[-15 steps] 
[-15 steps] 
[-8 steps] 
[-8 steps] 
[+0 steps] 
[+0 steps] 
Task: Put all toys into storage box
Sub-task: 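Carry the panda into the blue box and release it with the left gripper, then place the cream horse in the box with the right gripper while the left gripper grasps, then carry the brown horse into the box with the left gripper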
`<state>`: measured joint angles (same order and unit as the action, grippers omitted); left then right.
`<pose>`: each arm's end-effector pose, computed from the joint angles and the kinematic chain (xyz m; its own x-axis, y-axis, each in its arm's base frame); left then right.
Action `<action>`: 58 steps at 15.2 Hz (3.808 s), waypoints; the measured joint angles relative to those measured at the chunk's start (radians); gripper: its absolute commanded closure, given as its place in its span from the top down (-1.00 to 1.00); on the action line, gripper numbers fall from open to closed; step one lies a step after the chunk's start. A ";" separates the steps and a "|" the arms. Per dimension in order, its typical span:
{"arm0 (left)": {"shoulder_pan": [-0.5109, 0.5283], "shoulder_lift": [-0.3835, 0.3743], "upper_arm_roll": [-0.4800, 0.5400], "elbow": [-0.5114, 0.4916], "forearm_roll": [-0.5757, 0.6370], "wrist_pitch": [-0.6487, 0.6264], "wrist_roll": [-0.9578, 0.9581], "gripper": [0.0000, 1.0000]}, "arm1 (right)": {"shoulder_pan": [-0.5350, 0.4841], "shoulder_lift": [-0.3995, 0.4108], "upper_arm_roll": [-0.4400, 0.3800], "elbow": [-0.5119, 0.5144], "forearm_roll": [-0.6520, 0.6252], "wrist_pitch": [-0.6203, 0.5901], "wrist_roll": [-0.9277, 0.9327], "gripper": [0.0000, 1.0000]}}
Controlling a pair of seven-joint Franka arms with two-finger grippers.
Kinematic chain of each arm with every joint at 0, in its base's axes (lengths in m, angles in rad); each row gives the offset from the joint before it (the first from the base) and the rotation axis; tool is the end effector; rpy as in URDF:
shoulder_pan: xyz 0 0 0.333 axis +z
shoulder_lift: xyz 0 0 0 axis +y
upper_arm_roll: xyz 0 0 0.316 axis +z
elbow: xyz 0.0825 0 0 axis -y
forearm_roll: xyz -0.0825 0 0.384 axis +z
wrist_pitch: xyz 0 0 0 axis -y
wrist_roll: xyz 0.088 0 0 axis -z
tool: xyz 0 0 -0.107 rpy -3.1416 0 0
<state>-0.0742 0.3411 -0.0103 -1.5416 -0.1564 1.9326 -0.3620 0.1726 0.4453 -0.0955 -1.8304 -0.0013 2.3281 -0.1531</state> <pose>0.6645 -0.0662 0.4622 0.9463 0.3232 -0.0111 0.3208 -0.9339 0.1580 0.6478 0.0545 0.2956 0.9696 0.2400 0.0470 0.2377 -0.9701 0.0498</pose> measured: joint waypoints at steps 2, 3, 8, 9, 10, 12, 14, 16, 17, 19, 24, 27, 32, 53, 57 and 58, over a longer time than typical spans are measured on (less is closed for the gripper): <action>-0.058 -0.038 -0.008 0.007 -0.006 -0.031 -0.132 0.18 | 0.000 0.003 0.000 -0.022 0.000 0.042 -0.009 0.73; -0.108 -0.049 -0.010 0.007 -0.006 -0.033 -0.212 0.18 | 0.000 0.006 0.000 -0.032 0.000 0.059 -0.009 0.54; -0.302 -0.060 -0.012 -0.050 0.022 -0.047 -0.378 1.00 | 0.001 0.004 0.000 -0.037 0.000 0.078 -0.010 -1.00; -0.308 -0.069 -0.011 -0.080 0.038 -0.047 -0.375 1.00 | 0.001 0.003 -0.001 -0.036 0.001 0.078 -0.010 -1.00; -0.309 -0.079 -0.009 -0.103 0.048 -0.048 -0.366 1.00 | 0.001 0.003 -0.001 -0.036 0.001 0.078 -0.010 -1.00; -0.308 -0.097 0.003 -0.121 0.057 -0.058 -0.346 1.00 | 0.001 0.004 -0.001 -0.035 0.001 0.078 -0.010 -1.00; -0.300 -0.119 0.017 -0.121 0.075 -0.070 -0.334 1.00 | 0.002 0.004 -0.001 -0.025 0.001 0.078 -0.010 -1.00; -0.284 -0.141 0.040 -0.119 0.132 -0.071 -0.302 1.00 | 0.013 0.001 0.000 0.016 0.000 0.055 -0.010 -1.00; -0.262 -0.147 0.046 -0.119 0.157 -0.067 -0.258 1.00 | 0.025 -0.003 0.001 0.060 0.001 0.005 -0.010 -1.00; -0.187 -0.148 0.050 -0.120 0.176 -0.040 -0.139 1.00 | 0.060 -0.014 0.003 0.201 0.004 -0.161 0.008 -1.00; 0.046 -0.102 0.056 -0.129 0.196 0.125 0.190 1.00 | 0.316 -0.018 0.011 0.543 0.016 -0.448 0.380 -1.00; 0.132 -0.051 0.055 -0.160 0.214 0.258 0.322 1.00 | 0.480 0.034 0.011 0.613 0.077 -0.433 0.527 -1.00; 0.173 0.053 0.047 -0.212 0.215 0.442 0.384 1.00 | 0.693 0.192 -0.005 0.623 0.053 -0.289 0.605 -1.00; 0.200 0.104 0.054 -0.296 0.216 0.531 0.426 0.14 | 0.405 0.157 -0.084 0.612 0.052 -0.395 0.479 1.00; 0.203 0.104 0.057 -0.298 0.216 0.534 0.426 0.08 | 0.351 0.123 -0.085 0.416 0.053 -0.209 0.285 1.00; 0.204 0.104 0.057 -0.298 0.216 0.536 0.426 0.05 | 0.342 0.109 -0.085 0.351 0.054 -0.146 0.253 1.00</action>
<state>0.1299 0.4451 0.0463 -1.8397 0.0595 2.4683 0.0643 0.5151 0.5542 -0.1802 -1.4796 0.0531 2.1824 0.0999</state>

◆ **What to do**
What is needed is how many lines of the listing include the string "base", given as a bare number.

◆ **Your solution**
2